- [HOW TO COMPLETE THIS TASK] Copy, word for word, the lines of the entries below between the one with "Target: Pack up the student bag" and the one with "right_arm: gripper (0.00", inclusive, and leave out everything else.

- [SOURCE RECORDS]
- - - -
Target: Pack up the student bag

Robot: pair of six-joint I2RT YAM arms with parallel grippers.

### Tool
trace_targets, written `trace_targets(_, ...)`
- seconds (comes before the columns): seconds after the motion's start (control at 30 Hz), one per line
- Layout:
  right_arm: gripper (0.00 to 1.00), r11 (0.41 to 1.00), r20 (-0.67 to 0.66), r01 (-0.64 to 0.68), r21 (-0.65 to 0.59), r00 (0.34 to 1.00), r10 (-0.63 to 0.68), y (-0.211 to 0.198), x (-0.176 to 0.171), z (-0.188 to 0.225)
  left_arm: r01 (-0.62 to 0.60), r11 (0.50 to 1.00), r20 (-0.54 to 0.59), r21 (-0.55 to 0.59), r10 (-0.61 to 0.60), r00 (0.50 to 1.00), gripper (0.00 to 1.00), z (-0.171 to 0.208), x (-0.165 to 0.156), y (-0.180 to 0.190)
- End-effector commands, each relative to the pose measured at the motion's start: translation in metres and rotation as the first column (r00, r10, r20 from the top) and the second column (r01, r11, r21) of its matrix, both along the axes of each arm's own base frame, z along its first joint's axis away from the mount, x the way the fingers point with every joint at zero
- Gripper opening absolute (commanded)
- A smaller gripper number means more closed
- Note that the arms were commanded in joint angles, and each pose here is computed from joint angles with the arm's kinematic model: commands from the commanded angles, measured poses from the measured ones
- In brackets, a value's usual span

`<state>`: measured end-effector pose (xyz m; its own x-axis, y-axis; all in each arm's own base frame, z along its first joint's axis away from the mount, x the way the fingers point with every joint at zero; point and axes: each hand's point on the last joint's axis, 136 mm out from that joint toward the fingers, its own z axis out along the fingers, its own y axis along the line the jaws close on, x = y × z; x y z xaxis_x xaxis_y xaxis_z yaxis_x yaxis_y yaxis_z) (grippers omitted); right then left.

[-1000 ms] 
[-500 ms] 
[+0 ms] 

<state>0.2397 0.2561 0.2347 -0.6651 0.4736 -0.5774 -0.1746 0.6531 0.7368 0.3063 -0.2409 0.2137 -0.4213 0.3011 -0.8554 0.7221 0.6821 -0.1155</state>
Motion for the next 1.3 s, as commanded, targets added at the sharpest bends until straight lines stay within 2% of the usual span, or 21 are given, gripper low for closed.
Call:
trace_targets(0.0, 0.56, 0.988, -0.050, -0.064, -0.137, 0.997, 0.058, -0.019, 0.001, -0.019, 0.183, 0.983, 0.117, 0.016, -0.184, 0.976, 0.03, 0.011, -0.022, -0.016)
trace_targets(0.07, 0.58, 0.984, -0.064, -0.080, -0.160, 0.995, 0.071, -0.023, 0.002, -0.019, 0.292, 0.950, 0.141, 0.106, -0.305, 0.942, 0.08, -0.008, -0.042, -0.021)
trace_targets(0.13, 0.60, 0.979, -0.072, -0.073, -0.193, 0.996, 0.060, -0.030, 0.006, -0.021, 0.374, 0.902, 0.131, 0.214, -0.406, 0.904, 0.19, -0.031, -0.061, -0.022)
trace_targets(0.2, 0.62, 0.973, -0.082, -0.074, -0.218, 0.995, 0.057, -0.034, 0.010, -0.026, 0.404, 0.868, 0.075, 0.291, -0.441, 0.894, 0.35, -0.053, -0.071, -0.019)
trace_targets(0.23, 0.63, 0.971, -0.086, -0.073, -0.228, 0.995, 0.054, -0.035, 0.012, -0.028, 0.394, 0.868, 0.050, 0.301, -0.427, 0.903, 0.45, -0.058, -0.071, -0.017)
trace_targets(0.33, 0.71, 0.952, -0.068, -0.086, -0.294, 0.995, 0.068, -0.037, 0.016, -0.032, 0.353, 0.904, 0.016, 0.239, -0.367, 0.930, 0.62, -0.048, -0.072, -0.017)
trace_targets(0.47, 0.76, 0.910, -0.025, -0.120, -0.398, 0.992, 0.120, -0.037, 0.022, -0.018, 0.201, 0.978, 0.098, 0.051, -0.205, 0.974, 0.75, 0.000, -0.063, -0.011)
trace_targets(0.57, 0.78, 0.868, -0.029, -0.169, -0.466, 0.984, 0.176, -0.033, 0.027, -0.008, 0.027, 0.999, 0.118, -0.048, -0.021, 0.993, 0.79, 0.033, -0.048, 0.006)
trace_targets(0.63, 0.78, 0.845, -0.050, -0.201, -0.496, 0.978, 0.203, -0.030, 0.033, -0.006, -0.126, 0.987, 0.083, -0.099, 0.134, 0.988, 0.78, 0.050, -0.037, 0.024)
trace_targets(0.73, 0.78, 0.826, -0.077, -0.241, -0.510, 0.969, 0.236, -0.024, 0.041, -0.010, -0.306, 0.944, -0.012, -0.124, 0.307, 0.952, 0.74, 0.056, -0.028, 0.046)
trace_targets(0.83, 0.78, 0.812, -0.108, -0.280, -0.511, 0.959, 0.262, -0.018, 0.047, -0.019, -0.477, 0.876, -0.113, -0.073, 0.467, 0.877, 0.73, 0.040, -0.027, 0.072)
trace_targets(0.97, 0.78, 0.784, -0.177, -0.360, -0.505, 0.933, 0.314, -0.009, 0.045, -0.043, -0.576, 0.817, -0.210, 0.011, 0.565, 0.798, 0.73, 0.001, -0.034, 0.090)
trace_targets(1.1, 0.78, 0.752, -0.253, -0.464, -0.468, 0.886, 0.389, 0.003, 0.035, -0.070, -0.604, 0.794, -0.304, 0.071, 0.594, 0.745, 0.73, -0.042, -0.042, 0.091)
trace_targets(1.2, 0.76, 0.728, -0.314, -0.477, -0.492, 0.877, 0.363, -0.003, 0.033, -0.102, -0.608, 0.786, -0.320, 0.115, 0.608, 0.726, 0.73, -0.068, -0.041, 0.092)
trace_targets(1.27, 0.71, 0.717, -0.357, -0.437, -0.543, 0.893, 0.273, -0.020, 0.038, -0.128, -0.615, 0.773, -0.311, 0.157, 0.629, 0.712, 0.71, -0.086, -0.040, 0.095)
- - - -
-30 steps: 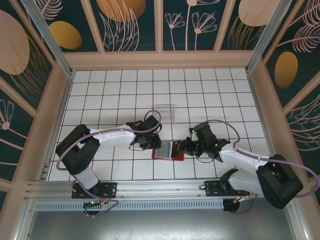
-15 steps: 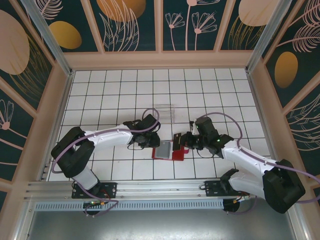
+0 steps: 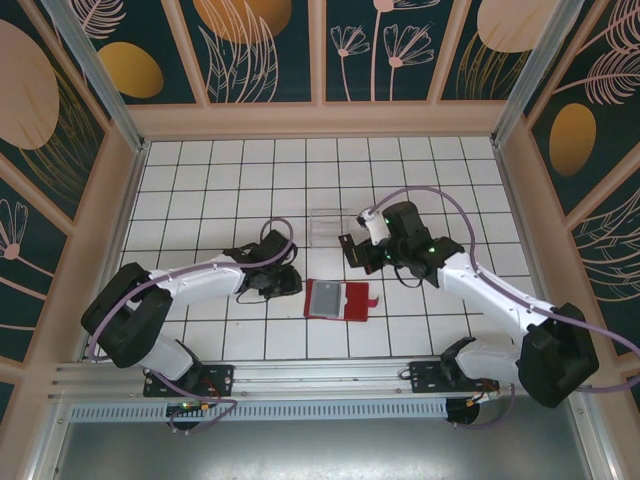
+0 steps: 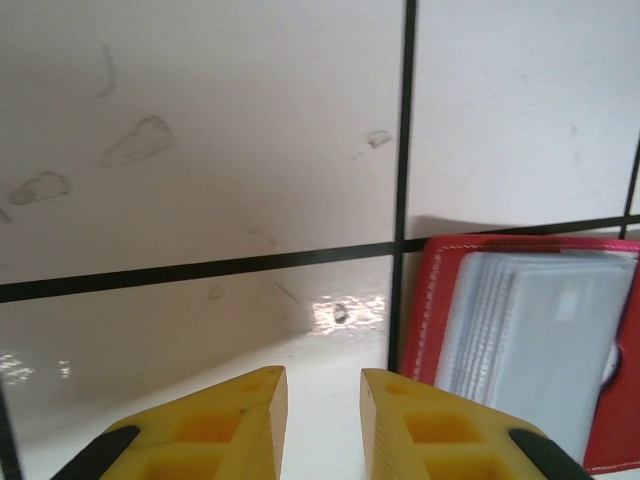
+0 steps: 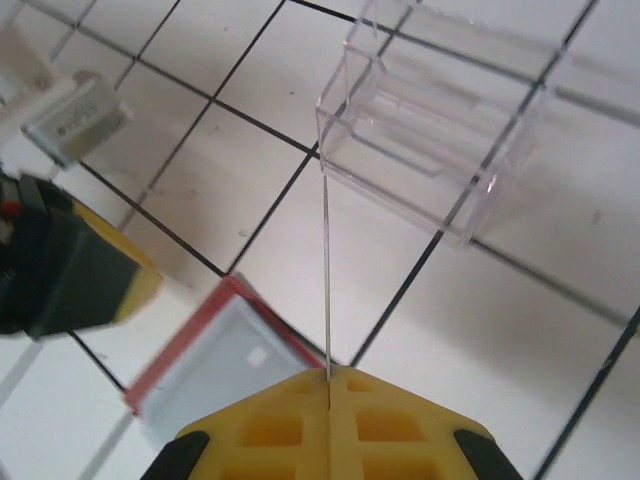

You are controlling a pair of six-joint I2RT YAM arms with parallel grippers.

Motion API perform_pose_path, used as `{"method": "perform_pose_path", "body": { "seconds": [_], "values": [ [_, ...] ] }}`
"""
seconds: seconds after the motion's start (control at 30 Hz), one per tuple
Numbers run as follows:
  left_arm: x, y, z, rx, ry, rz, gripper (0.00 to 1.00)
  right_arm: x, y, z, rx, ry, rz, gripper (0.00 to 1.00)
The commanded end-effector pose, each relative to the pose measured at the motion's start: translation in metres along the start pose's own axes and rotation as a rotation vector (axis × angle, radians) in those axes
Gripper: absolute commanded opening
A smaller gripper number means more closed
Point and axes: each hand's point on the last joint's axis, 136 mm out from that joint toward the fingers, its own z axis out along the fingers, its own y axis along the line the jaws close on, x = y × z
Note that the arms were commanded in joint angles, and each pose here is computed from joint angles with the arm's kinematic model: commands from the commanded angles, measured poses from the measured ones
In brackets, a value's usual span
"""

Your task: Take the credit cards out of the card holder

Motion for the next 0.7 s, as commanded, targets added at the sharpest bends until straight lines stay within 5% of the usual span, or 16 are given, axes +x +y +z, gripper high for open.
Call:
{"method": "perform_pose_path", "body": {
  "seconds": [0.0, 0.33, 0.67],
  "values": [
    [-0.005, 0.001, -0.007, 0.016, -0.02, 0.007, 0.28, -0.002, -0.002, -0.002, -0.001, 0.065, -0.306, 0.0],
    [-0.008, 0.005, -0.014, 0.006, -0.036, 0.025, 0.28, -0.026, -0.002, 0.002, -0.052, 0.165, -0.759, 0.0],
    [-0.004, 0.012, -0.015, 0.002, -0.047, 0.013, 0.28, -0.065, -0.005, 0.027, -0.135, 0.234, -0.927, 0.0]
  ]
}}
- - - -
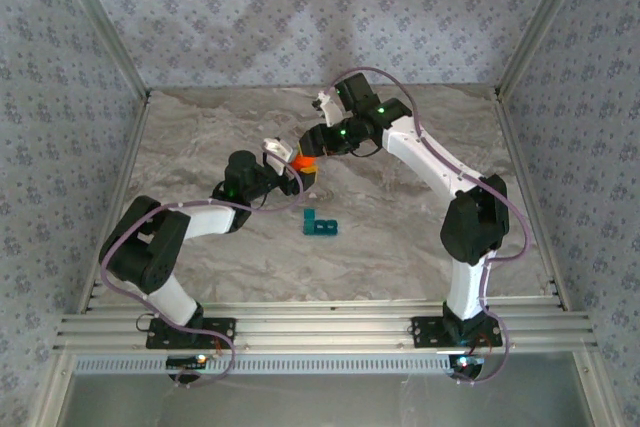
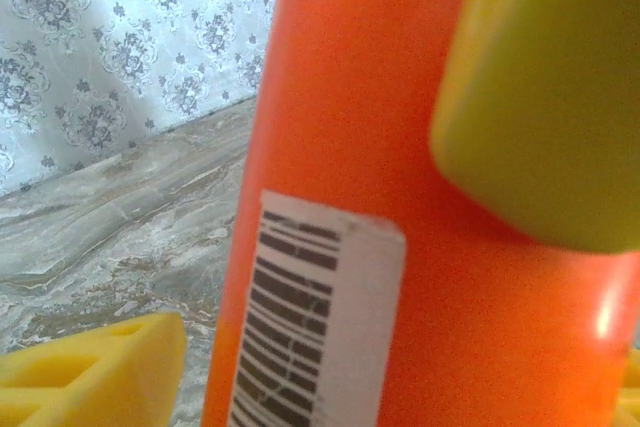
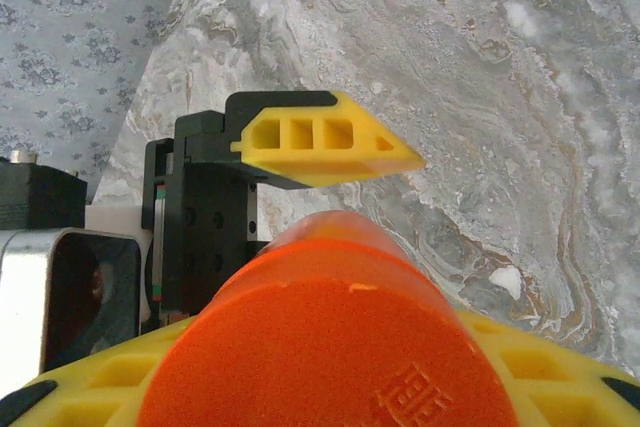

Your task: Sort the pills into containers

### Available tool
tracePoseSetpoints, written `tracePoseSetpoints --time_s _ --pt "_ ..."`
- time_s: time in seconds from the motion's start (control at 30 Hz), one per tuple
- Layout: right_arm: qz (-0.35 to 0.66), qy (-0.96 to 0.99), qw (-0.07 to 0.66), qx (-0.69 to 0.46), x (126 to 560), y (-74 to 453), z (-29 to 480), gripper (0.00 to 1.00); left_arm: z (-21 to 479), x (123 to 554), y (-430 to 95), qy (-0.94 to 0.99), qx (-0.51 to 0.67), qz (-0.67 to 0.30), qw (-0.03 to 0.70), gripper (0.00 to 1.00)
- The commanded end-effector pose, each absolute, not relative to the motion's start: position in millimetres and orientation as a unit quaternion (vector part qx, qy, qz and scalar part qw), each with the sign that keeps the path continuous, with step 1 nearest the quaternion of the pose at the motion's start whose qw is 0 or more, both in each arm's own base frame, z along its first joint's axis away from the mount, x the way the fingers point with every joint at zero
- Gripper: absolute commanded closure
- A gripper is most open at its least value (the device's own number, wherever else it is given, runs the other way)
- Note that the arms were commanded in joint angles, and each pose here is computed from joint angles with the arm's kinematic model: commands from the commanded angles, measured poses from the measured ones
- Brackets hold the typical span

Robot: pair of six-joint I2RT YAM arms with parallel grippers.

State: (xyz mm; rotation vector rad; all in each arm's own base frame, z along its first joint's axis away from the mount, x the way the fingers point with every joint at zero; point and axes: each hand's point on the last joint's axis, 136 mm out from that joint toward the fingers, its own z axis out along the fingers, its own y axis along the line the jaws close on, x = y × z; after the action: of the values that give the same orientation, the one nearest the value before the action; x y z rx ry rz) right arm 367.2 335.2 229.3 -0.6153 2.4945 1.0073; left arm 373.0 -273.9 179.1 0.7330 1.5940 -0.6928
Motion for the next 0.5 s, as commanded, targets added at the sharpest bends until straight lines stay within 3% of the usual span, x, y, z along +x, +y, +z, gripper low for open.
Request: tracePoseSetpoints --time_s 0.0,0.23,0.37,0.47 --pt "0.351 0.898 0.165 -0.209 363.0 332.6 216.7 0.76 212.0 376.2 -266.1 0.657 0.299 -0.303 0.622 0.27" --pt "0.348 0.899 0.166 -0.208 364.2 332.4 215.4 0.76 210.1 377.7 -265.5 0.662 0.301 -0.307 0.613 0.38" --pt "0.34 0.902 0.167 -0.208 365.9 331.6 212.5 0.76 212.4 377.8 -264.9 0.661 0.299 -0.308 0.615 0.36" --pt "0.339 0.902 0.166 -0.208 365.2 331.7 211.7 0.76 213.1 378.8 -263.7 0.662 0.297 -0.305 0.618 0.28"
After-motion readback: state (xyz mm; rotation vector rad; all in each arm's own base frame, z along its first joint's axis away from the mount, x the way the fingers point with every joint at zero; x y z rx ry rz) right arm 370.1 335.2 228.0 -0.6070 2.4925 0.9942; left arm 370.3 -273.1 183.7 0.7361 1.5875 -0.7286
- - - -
- [EXPECTED OUTPUT]
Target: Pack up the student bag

Robot: pair of six-joint I2RT YAM arms with parallel grippers.

### Tool
trace_targets, written `trace_targets(_, ...)`
- seconds (comes before the columns): seconds after the motion's start (control at 30 Hz), one per line
- Layout:
  right_arm: gripper (0.00 to 1.00), r11 (0.41 to 1.00), r20 (-0.67 to 0.66), r01 (-0.64 to 0.68), r21 (-0.65 to 0.59), r00 (0.34 to 1.00), r10 (-0.63 to 0.68), y (-0.211 to 0.198), x (-0.176 to 0.171), z (-0.188 to 0.225)

Here the answer is complete.